Another demonstrative pronoun, also "deictic" or "present" and translatable "he", "she", "it", or "this" and so hardly distinguishable in meaning from eta(d), is inflected as follows:-

Singular Plural
Masculine Feminine Neuter Masculine Feminine Neuter
Nom. aya.m ida.m ime imaa imaani
Acc. ima.m

There being no "definite article" in Pali the demonstrative pronouns are sometimes used where English would use the definite article, and may sometimes be translated "the" rather than "he", "that", "this", etc.

Demonstrative pronouns must agree in number and gender with the nouns to which they refer.

The Verb as

The verb as, "to be", asserts with emphasis the existence of something or somebody. (On the other hand hoti is not emphatic and is used also to state attributes: the minister is a priest, etc., and of something which happens or "becomes": a man is/becomes pleased, etc. The usual and more emphatic verb for "becomes", "comes into existence", however, is uppajjati - third conjugation.). The verb as is very irregular; the present tense is as follows:-

Singular Plural
3rd person atthi santi
2nd person asi attha
1st person asmi or amhi amha (sometimes amhaa)

Frequently as is used, unlike other verbs, at the beginning of a statement: "There is..." The meaning is emphatic assertion of what is stated.


There are two main negative indeclinables, na and maa. The first is the usual negative "not", placed in front of the word or phrase negated, or at the beginning of a negative sentence:-

tva.m na passasi, "you do not see"

The vowel of na is often elided when the word following it begins with a vowel:-

n'atthi, "it is not", "it doesn't exist"

The second negative is used for prohibitions or negative injunctions or wishes, usually with the second person of the aorist tense, which loses its time reference and applies to the present or future (sometimes a verb otherwise augmented appears without the augment in this construction):-

maa paridevesi, "don't grieve"

More rarely maa appears, sometimes with the particle eva, or h'eva, with the third person of the verb:-

maa h'eva raajaa kaalam akaasi, "may the king not die" (maa h'eva means "don't" or simply "not").
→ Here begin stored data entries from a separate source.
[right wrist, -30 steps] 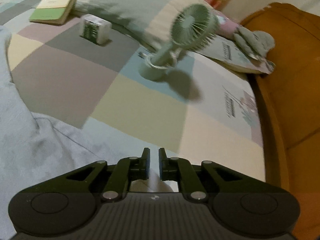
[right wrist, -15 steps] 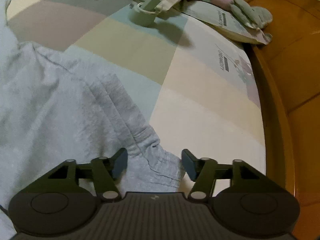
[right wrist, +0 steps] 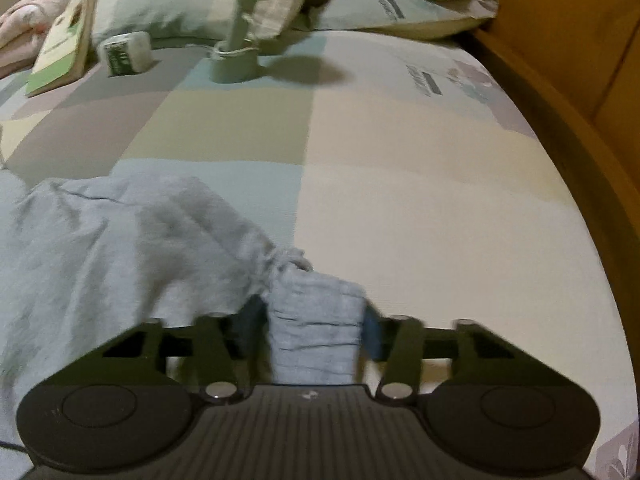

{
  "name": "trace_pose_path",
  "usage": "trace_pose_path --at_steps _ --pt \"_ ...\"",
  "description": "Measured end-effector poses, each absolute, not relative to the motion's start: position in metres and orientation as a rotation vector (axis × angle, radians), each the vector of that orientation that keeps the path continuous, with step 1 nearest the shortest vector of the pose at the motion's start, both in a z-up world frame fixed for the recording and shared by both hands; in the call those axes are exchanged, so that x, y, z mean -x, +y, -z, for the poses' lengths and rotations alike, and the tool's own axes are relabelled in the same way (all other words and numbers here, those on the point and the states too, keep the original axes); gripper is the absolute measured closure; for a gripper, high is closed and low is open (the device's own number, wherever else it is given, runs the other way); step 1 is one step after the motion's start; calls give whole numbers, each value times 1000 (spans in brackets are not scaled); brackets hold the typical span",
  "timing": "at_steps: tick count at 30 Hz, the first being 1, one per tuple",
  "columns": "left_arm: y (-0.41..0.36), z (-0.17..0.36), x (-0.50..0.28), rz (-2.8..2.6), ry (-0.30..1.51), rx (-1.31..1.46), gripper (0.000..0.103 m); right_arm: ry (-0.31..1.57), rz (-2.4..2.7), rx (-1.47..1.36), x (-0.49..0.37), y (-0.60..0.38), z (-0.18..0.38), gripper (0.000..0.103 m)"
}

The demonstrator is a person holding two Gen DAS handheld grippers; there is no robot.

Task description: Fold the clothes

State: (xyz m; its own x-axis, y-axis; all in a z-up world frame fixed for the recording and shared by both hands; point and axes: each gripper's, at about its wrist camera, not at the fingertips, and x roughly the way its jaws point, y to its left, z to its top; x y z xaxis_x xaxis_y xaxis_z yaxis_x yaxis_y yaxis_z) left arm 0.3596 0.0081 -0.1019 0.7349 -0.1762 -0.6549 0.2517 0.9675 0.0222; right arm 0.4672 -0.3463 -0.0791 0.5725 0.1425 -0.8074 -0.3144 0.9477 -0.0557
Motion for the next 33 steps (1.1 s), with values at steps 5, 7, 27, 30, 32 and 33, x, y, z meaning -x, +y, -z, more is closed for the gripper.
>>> trace_pose_path --at_steps 5,7,27,30,32,33 --pt "8 101 -359 240 703 -109 4 870 -71 228 -471 -356 70 56" --pt "8 101 -358 243 704 -108 4 889 -21 160 -475 -367 71 54" --pt "5 99 -356 231 732 -150 4 997 -112 87 -390 -334 71 37" --pt "5 103 -358 202 753 -178 4 1004 -47 15 -390 -345 59 42" --pt "7 103 -358 197 757 -174 4 982 -28 27 -379 -338 46 35" --pt "8 103 -358 203 757 -168 4 963 -26 40 -369 -333 39 29"
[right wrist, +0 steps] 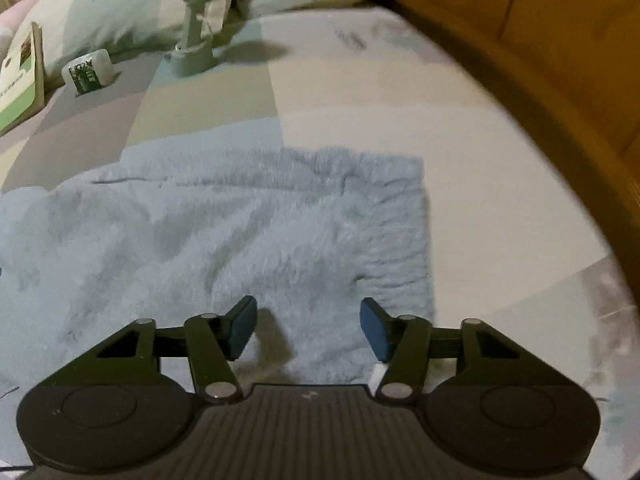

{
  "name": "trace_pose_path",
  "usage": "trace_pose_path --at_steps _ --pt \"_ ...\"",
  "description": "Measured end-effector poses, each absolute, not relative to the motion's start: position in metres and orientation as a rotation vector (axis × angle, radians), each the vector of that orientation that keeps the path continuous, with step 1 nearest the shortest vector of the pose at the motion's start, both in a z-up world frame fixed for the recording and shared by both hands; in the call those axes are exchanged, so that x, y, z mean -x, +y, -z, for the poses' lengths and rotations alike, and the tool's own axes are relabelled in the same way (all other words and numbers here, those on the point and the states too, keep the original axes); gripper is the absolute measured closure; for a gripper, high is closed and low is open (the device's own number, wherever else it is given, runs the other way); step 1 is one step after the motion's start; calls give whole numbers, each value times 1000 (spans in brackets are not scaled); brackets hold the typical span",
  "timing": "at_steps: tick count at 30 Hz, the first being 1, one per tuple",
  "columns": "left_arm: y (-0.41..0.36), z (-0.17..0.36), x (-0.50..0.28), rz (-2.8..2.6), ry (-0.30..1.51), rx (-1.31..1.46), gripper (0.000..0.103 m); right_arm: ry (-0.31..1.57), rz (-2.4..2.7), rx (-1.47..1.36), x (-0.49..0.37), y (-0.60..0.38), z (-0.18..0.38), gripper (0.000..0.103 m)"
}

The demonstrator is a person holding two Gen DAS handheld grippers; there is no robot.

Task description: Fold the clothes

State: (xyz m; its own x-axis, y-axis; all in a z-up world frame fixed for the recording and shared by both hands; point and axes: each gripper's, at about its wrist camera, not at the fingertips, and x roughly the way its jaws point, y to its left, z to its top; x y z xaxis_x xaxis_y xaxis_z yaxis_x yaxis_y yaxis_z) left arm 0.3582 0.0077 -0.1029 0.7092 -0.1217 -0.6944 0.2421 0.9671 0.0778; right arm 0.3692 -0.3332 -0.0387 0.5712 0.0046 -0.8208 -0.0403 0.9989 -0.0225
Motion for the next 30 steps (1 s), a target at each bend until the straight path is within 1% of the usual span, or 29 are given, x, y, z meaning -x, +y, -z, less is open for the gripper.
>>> trace_pose_path --at_steps 4,6,12,13,16,18,19,20,21,24,27,30 --pt "7 100 -356 228 749 -158 4 925 -3 22 -325 -319 20 27" --pt "5 99 -354 243 745 -157 4 930 19 -12 -303 -316 22 25" --pt "0 97 -351 272 735 -155 4 997 143 -84 -245 -340 60 25" --pt "0 97 -350 273 735 -157 4 1001 171 -86 -239 -349 66 25" --pt "-1 96 -349 273 730 -163 4 962 197 -132 -222 -370 72 36" --pt "0 96 -350 275 732 -158 4 975 229 -116 -224 -366 67 37" --pt "0 96 -351 275 733 -159 4 987 252 -92 -228 -360 65 37" --pt "0 96 -351 275 734 -160 4 1000 276 -65 -232 -353 63 34" --pt "1 95 -350 276 733 -160 4 990 280 -50 -234 -344 58 28" --pt "2 92 -349 282 725 -154 4 929 231 -32 -237 -314 41 23" --pt "7 88 -348 274 715 -150 4 868 134 -21 -244 -279 25 18" --pt "15 81 -346 240 695 -162 4 841 6 29 -269 -233 22 17"
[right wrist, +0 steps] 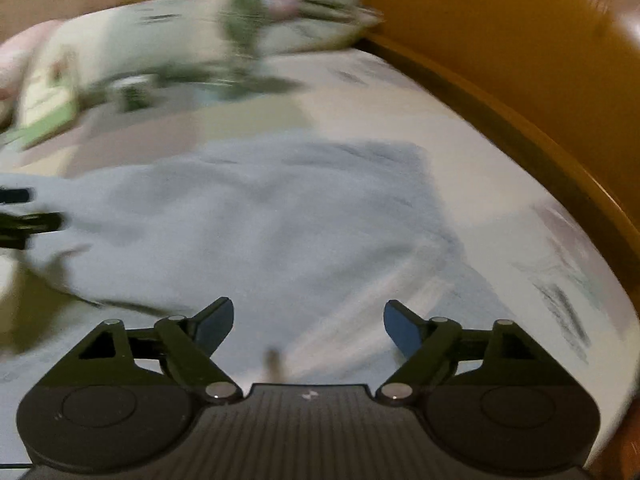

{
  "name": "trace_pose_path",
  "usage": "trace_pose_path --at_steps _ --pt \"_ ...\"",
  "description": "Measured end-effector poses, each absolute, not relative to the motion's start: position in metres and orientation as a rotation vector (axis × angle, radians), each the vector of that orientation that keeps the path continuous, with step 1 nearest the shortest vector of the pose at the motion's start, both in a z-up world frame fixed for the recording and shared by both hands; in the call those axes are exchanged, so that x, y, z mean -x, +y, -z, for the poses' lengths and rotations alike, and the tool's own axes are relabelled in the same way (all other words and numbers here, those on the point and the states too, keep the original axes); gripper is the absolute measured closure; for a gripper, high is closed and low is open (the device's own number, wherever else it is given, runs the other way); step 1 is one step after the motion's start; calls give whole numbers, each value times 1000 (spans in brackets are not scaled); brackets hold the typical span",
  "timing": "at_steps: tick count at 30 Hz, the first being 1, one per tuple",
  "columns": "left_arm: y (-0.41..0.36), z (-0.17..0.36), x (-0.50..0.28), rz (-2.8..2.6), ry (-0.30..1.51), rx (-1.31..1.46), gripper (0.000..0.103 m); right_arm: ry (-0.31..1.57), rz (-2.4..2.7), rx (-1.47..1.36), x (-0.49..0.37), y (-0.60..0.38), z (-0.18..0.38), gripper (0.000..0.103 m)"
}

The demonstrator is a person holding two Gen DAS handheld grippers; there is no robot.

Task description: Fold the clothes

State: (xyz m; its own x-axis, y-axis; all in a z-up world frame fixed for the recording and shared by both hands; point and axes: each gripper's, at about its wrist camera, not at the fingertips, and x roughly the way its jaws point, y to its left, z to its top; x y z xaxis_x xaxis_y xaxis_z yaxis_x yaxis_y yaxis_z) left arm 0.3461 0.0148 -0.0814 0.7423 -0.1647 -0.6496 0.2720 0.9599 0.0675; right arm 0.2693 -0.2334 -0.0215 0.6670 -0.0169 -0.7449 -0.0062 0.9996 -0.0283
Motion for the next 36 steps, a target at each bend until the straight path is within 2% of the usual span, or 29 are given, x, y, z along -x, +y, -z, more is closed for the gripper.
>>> trace_pose_path --at_steps 7,17,28,32,36 --pt "68 68 -354 34 672 -138 4 832 -245 167 -338 -144 30 17" --pt "147 84 -371 -226 769 -34 4 900 -311 157 -438 -87 27 17" --pt "172 78 -366 -272 759 30 4 1075 -362 193 -533 -15 59 17" --pt "177 77 -364 -278 751 49 4 1202 -399 214 -549 -1 71 17" --pt "178 76 -364 -277 746 57 4 1218 -480 255 -540 13 68 16"
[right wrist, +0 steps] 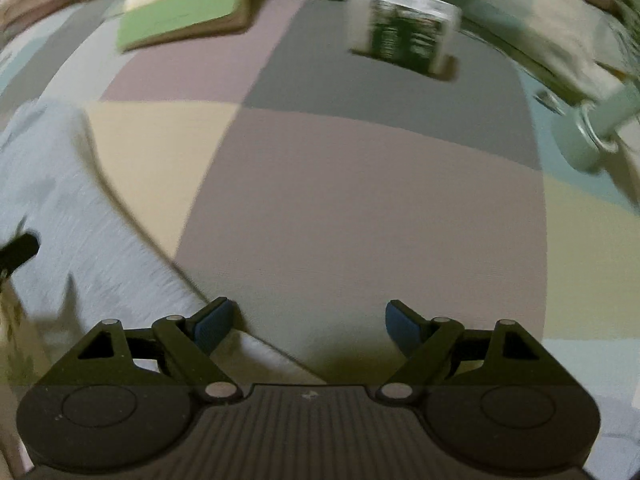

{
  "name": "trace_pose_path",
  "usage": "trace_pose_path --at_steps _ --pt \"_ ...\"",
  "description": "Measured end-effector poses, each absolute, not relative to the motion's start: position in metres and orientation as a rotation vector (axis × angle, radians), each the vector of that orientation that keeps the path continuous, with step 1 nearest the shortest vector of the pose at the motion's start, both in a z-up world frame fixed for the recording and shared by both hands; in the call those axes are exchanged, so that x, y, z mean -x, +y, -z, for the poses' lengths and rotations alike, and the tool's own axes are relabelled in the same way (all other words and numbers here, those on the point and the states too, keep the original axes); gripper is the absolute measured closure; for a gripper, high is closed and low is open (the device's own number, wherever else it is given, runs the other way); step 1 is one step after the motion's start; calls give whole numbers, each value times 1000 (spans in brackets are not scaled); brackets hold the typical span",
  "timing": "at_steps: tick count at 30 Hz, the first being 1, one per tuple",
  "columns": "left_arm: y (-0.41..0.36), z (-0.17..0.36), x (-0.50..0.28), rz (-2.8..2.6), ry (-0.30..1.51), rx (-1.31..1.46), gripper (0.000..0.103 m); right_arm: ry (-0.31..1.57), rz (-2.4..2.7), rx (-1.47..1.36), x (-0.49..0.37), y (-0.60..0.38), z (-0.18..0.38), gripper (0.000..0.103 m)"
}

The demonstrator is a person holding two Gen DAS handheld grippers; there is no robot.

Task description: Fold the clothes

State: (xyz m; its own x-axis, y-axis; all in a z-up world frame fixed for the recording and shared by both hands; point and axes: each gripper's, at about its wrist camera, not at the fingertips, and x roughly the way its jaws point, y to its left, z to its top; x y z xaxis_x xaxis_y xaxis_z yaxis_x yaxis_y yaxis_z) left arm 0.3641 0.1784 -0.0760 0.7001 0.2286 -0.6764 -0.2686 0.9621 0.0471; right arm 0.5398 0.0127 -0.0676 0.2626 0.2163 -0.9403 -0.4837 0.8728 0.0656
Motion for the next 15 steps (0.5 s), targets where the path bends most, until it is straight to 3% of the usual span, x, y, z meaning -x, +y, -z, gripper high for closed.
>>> trace_pose_path --at_steps 15 --pt "176 73 -364 -242 720 92 4 1014 -685 365 -425 31 63 16"
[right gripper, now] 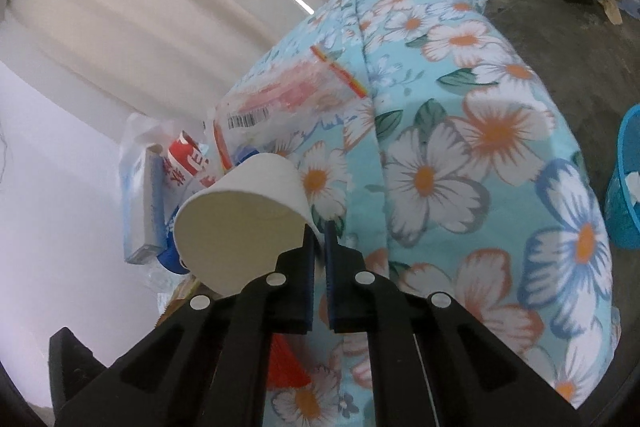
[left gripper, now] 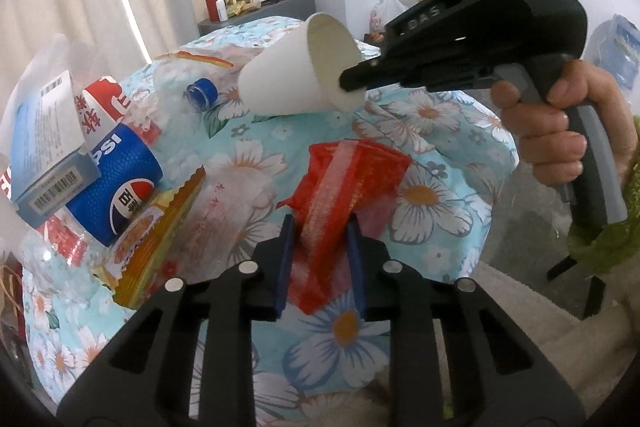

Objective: Collect trash
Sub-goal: 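Grasp the red wrapper with the left tool while the right tool grasps the white paper cup, then lift the red wrapper and paper cup and carry both to the wastebasket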

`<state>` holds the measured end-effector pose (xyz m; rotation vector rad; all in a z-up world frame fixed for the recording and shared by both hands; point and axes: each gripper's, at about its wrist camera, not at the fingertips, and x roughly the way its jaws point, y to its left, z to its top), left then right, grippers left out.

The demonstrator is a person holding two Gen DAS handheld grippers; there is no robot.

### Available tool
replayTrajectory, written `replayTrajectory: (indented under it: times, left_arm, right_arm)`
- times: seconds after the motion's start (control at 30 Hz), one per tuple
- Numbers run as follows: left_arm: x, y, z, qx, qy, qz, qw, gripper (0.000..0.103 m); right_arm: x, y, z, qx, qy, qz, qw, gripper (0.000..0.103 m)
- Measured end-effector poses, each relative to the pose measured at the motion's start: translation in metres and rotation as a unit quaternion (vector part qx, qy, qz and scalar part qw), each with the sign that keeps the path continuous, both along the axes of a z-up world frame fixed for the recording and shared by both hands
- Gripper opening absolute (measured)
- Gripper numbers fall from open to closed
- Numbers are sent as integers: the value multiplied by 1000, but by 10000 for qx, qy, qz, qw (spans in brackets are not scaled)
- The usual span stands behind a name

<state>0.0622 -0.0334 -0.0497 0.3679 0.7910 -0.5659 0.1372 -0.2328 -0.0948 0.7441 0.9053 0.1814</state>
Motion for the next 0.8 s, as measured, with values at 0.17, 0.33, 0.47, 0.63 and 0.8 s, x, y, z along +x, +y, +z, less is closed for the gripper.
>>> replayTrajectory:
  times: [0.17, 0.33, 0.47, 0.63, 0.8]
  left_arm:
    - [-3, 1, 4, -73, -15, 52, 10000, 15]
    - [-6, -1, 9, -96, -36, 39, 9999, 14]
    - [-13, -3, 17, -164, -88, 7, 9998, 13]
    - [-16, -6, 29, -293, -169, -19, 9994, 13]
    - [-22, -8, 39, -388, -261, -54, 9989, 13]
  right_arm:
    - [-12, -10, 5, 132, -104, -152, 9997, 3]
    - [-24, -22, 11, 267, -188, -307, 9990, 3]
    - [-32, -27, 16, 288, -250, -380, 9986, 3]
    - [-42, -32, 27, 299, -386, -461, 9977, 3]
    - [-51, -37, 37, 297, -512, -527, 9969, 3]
maa with the third person appears regularly in polite address.

A double negation is equivalent to a strong affirmation:-

maa h'eva kho kumaaro na rajja.m kaaresi, "don't let the prince not rule (kaaresi: aorist 3rd singular) the kingdom (rajja.m)", i.e. let him rule, he must rule.

Aorist of vac

The aorist of the verb vac, to say, is very irregular:-

Singular Plural
3rd person avoca avocu.m
2nd person avoca (also avaca) avocuttha (also avacuttha)
1st person avoca.m avocumha (or -umhaa)

Vocative Case

The vocative case, or "nominative of address", of masculine nouns in a has in the singular merely the uninflected stem: deva, "O king". The plural is the same as the nominative plural. The vocative is used "enclitically", i.e. it does not stand at the beginning of a sentence.